Tellingly, no such system has been put in place for people stopped by the police for alcohol-related disturbances. While I’ve been told that such proposals have been discussed, they would require legal changes that are for now unlikely.
What might be even more difficult than changing laws is breaking down the cultural barriers between the moral “us” and immoral “them” that separates the users of alcohol from users of other intoxicating substances. Such distinctions may have less to do with morality than power.
While I did not find information for Portugal, data from the United States indicates that alcohol consumption increases when household income and education do, too. Less than 50 percent of people making under $40,000 a year drink alcohol while 80 percent of those earning $100,000 do. The opposite trend is true for cannabis. Which raises questions about how normalized habits of the upper classes influence the political processes surrounding the setting of substance-use policies that are then forced on the rest of society.
The obsession some have with abstinence as a solution to all problematic substance use is a moralistic one. The reality is that even with alcohol, those who attempt detox and abstinence-based programs eventually go back to drinking most of the time.

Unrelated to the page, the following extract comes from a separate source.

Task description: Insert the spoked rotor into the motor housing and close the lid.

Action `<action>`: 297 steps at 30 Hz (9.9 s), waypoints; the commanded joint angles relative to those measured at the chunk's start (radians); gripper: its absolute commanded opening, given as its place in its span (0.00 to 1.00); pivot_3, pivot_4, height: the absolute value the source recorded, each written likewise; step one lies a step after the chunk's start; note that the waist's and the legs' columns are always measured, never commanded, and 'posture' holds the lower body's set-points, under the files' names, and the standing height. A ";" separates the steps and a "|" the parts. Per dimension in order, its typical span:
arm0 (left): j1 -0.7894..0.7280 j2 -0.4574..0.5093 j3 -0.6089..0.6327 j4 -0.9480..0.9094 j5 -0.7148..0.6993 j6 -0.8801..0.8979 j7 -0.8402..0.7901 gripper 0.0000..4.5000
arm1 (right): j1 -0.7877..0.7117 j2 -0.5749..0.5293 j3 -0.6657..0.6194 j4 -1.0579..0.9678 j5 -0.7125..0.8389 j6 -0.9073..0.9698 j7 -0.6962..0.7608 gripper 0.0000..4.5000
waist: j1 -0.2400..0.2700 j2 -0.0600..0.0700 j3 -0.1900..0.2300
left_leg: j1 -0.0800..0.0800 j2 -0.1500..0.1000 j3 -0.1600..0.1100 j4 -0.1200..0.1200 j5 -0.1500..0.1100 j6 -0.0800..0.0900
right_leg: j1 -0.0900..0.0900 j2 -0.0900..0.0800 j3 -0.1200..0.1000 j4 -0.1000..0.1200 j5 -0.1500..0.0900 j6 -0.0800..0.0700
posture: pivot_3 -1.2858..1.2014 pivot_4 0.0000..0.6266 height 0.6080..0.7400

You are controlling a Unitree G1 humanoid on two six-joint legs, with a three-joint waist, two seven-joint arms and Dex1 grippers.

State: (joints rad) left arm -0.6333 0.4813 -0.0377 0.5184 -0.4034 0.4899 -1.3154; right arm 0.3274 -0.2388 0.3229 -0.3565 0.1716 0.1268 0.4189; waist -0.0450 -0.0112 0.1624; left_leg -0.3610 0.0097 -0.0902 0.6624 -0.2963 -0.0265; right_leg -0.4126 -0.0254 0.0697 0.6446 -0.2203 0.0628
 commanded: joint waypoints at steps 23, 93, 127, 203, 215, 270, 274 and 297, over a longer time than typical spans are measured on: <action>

That has led to a growing chorus of research demonstrating that public health interventions to reduce rather than eliminate alcohol consumption must be an important tool for improving life outcomes and reducing harm for individuals and communities struggling with alcohol.
I therefore invite you to empathize with those who use intoxicating substances with which you may not be familiar, recognizing that alcohol drinking norms differ across countries, communities and families; understanding the negative as well as positive effects drinking alcohol can have; and knowing that total abstinence is an unachievable goal for most people with problematic alcohol use.
Many users also face criminalization, stigma and less access to care, but may be just as willing to improve their lives when properly approached, educated and supported. I am talking about our friends and family members, after all.